Kirchoff's Circuit Rules - Kirchhoff's Circuit Laws

Sometimes using Ohm's law to find the value of voltage or current in a complex circuit creates problems.
In 1845, a German physicist named Gustav Kirchhoff proposed two rules regarding voltage and current to solve these problems in electrical circuits. Both these rules are called Kirchhoff's Circuit Laws. Like Ohm's law, Kirchhoff's laws have great importance in the field of electrical engineering.

The two rules of the circuit that Kirchoff stated were:

1. Kirchhoff's current law (KCL)
2. Kirchhoff's voltage law (KVL)

1. Kirchhoff's current law (KCL)

Definition of Kirchhoff's current law: "The algebraic sum of currents found on any point or junction or node in an electrical circuit will be zero." Kirchhoff's Current laws

In other words - "The sum of currents coming at a joint or a junction (where more than two conductors meet) in the electrical circuits is equal to the sum of the currents going from there."

This is also called Kirchhoff's 'Junction rule'. It is based on the principle of conservation of charge.

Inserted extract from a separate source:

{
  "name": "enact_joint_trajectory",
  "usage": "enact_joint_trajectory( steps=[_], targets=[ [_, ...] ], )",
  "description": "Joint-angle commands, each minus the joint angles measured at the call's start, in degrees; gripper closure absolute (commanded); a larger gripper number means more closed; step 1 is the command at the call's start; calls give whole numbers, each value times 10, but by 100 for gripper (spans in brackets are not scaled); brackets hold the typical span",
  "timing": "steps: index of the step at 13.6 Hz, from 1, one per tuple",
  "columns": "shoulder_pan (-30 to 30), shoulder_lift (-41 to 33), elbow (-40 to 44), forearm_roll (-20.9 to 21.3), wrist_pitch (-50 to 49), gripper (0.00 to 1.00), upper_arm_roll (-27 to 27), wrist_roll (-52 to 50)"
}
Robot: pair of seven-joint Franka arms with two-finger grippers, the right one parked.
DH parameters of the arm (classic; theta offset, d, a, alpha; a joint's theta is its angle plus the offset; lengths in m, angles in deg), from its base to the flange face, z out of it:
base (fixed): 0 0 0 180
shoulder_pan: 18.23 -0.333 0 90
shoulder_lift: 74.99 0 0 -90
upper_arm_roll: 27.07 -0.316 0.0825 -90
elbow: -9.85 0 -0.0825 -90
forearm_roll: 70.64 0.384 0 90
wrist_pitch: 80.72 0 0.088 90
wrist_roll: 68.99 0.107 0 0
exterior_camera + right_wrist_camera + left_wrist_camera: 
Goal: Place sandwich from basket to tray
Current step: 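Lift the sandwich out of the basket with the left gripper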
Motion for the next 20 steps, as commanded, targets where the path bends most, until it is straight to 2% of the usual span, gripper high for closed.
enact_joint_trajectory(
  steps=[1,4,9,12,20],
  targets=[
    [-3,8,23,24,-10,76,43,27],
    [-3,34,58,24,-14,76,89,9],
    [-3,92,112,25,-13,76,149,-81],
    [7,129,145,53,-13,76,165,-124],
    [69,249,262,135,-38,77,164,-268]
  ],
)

Example: According to the diagram, it can be understood by the following equation-

i1 + i2 - i3 - i4 - i5 ​​= 0

Or, i1 + i2 = i3 + i4 + i5

2. Kirchhoff's voltage law

Definition of Kirchhoff's voltage law - "The algebraic sum of the electric carrying force (EMF) in a closed loop or circuit is equal to the algebraic sum of the voltages generated at the ends of the resistors of that circuit. Kirchoff's volltage law

In other words, - "The algebraic sum of all the voltages of a loop is zero."

This is also called Kirchhoff's 'loop rule'. It is based on the law of conservation of energy.

Example: According to the diagram, it can be understood by the following equation-

V1 + V2 + V3 = 0

Some terminology

1. Node: The node, the junction of a node, where two or more conductors or any other element of the electrical circuit meets and is called a node.

2. Loop: A loop is a closed circuit in which the elements or nodes related to the circuit are not more than one.

3. Circuit: A circuit is a closed loop in which current flows through drivers, resistors, etc.